Antenatal betamethasone therapy potentiates nitric oxide-mediated relaxation of preterm ovine coronary arteries. Gao, Yuansheng, Haiyan Zhou, and J. Usha Raj. Department of Pediatrics, Harbor-UCLA Medical Center, University of California, Los Angeles, School of Medicine, Torrance, CA 90509
APStracts 2:0348H, 1995.
The present study was designed to test the hypothesis that betamethasone may potentiate nitric oxide-mediated relaxation of coronary arteries of preterm lambs. Isolated coronary arteries were obtained from lambs delivered at 128 d gestation. The lambs were treated with a single dose of betamethasone or saline (I.M.) 48 h before delivery and were sacrificed after 3 h of ventilation following delivery. Vessel rings were suspended in organ chambers filled with modified Krebs-Ringer solution (95% O2-5% CO2, 37 degrees C) and their isometric tension was recorded. The endothelium -dependent relaxation induced by bradykinin and calcium ionophore A23187 was greater in arteries from antenatal betamethasone-treated lambs than in those from control lambs. The relaxation was abolished by nitro-L-arginine. Nitric oxide induced a greater relaxation of vessels of antenatal betamethasone-treated lambs and vessels preincubated with betamethasone than that of control.
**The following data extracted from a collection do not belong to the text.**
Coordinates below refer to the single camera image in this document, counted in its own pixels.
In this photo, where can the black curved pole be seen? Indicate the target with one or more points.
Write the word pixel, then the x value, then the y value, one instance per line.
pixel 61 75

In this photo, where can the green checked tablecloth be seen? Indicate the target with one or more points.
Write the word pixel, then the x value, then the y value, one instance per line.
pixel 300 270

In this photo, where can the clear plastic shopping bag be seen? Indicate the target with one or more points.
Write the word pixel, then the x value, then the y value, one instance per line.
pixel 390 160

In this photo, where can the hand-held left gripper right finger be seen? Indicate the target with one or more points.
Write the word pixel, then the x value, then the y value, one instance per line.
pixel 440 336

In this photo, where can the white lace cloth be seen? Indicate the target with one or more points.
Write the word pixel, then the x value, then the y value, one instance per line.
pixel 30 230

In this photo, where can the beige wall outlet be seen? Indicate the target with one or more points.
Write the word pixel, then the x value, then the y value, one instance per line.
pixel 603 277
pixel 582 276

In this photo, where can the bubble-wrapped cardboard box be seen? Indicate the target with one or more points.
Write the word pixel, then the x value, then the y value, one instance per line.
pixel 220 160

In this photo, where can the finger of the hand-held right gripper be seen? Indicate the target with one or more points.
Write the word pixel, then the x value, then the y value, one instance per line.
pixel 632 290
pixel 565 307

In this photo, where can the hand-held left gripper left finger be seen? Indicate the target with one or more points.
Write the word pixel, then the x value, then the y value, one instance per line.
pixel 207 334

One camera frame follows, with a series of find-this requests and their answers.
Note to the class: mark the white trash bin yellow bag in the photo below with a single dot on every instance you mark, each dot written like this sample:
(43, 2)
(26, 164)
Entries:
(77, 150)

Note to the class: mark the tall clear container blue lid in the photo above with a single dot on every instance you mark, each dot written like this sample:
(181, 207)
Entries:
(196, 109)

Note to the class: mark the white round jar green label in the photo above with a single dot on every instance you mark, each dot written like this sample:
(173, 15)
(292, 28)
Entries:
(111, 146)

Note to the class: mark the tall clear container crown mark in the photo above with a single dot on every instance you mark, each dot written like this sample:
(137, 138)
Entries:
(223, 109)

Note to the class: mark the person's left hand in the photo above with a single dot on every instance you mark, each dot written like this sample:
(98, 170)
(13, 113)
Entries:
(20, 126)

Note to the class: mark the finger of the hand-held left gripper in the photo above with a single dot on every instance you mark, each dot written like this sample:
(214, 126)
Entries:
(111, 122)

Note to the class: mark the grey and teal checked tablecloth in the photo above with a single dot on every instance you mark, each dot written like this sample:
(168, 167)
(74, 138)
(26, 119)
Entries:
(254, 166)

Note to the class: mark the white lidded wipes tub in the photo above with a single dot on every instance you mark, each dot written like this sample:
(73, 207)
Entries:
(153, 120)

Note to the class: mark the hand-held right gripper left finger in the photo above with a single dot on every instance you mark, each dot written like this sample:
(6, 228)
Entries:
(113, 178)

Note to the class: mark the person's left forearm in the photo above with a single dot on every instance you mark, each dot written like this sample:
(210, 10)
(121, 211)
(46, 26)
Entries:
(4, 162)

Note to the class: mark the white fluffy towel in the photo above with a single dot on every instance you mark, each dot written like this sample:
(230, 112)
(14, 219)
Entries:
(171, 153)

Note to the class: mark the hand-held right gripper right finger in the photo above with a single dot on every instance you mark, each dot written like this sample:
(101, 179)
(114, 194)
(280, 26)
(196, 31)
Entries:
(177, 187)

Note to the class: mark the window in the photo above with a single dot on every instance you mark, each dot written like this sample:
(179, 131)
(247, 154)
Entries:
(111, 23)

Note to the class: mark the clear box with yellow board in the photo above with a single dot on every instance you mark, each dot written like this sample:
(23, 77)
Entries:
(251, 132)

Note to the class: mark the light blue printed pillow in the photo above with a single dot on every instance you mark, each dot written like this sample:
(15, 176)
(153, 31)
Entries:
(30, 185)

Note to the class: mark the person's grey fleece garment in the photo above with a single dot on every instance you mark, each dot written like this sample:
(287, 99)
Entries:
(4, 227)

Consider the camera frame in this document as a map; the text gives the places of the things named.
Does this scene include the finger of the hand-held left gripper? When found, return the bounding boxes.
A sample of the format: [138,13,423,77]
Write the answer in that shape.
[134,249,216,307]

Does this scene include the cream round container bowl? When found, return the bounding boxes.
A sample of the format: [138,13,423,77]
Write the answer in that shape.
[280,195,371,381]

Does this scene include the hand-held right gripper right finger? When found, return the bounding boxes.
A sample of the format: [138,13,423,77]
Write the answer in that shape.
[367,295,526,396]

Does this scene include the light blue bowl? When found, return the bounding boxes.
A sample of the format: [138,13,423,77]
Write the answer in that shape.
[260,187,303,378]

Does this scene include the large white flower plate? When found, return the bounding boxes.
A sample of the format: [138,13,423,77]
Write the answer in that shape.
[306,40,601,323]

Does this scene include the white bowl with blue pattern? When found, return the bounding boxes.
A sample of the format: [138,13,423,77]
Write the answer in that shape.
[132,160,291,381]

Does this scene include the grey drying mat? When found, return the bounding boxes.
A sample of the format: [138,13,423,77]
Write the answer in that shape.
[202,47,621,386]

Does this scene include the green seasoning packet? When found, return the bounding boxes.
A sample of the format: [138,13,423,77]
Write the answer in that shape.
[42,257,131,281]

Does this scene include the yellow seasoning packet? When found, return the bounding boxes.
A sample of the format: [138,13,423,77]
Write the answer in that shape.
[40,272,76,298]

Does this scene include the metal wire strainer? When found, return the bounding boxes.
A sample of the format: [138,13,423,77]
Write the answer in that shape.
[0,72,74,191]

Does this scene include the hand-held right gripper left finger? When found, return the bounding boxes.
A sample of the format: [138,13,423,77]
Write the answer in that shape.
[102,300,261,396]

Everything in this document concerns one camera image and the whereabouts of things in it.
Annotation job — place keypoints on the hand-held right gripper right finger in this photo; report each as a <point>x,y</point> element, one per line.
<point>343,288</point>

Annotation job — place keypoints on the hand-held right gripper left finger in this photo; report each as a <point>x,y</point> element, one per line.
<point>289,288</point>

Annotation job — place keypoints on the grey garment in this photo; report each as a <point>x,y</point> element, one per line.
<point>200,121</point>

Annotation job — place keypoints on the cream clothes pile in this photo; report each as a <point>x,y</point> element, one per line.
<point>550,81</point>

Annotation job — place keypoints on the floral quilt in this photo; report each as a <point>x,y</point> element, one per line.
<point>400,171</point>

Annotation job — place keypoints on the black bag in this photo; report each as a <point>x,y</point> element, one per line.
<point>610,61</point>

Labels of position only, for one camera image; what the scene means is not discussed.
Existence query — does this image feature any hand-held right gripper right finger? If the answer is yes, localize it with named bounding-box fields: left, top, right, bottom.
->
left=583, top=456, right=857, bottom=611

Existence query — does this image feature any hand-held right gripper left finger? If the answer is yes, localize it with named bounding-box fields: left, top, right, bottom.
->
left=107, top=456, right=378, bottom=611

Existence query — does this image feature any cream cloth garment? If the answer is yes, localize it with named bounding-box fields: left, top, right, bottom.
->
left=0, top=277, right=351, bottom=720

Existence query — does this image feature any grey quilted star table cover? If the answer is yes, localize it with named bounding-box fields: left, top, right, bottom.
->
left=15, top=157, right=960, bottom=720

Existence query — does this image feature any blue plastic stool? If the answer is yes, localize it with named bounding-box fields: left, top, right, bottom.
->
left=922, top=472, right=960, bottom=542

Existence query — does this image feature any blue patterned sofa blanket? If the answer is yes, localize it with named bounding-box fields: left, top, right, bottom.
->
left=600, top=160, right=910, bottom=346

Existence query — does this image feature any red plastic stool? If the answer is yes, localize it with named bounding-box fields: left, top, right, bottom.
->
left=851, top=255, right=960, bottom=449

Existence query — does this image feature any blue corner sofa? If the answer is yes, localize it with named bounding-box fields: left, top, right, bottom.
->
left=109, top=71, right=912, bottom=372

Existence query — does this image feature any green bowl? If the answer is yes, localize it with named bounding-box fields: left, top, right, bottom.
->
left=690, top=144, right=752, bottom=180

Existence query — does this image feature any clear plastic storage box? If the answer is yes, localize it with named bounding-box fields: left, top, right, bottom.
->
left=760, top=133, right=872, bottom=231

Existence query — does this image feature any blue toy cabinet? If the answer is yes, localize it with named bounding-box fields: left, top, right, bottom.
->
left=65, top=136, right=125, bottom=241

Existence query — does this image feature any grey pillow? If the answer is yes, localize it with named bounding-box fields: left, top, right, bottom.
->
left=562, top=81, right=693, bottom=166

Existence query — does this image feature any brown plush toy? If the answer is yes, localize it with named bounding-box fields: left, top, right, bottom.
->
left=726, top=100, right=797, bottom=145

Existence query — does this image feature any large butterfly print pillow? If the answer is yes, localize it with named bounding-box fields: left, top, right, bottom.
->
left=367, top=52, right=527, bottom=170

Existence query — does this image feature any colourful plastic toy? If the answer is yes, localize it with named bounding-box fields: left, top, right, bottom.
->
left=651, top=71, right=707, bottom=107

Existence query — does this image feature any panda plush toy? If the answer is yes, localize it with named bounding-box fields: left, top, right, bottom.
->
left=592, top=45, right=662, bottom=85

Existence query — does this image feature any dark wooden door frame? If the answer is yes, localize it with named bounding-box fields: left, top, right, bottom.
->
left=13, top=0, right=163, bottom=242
Coronary arteries of control and antenatal betamethasone-treated lambs relaxed similarly to 8-Bromo-cGMP. Nitric oxide induced an greater increase in cGMP content of coronary arteries of antenatal betamethasone -treated lambs than that of arteries of control lambs. Our data suggest that antenatal betamethasone therapy potentiates nitric oxide-mediated relaxation of coronary arteries of preterm lambs, probably by affecting the activity of soluble guanylate cyclase of vascular smooth muscle cells.

Received 17 January 1995; accepted in final form 4 August 1995.
APS Manuscript Number H39-5.
Article publication pending Am. J. Physiol. (Heart Circ. Physiology).
ISSN 1080-4757 Copyright 1995 The American Physiological Society.
Published in APStracts on 14 August 1995.